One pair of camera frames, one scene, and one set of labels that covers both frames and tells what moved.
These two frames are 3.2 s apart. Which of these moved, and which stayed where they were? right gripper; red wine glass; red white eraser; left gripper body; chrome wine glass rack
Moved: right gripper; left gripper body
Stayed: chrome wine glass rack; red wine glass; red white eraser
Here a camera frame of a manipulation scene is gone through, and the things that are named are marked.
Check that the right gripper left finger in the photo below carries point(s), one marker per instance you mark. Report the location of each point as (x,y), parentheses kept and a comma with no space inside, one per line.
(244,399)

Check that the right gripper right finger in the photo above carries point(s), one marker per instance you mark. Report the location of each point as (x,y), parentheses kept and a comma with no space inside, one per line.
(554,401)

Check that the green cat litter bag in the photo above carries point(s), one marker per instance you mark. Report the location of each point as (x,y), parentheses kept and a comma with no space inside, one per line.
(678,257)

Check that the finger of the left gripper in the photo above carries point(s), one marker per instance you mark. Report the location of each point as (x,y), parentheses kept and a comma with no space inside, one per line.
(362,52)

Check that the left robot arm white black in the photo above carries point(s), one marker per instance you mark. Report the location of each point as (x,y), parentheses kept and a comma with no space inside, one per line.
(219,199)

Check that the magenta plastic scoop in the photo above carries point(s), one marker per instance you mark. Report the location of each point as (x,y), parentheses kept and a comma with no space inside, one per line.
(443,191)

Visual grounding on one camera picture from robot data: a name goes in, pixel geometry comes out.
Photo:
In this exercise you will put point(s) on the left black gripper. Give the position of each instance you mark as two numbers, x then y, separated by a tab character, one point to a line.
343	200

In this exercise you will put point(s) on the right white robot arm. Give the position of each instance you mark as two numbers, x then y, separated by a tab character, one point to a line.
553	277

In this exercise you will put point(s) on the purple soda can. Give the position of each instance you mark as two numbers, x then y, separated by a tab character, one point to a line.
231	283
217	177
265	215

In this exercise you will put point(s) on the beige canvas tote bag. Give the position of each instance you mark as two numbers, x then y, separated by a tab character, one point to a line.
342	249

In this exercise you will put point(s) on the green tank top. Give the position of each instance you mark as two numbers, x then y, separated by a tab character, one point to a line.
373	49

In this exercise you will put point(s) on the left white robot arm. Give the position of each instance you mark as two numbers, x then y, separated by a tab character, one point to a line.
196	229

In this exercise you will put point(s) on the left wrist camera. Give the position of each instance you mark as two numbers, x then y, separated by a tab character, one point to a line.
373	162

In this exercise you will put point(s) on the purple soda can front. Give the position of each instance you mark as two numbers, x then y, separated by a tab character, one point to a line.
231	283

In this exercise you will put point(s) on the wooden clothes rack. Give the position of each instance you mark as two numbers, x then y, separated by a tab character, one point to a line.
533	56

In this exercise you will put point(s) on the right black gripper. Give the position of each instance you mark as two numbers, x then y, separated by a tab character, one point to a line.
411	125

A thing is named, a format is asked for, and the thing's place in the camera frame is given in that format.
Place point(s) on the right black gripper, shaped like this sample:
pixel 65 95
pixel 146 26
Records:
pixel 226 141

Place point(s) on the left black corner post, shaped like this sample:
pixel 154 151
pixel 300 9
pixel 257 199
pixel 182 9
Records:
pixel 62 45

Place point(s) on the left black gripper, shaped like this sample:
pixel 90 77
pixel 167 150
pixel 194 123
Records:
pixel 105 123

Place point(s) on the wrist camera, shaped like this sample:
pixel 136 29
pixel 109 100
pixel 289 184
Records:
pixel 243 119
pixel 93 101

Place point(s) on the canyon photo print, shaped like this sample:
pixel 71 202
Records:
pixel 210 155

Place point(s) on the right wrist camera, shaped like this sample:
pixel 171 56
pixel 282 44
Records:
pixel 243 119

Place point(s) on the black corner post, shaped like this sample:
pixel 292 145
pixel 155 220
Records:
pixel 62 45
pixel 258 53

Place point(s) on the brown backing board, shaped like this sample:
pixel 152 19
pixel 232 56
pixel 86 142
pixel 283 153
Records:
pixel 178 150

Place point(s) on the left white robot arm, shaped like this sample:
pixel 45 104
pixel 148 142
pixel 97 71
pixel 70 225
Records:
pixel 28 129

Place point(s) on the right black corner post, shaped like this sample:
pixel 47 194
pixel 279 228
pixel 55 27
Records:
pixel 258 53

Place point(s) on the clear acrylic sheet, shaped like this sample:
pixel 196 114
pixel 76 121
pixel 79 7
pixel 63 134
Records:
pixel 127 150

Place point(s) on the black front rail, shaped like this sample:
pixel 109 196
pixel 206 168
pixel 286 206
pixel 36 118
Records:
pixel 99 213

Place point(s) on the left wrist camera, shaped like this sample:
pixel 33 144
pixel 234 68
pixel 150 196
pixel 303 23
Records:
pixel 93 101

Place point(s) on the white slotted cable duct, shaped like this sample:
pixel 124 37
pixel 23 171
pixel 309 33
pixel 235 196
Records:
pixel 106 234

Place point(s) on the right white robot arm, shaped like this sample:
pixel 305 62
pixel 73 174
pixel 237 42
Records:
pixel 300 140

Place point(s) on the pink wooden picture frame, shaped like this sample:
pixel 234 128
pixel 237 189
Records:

▸ **Work item**
Would you copy, unchanged, the stretch of the records above that begins at the line containing "Place point(s) on the wrist" and ends at the line containing "pixel 70 225", and only that?

▸ **Response area**
Place point(s) on the wrist camera, shaped like this sample:
pixel 136 29
pixel 109 100
pixel 289 184
Records:
pixel 243 119
pixel 93 101

Place point(s) on the canyon photo print, shaped like this sample:
pixel 71 202
Records:
pixel 210 155

Place point(s) on the right wrist camera, shaped like this sample:
pixel 171 56
pixel 282 44
Records:
pixel 243 119

Place point(s) on the black corner post, shaped like this sample:
pixel 292 145
pixel 155 220
Records:
pixel 62 45
pixel 258 53

Place point(s) on the brown backing board, shaped like this sample:
pixel 152 19
pixel 232 56
pixel 86 142
pixel 283 153
Records:
pixel 178 150

Place point(s) on the left white robot arm, shaped like this sample:
pixel 45 104
pixel 148 142
pixel 97 71
pixel 70 225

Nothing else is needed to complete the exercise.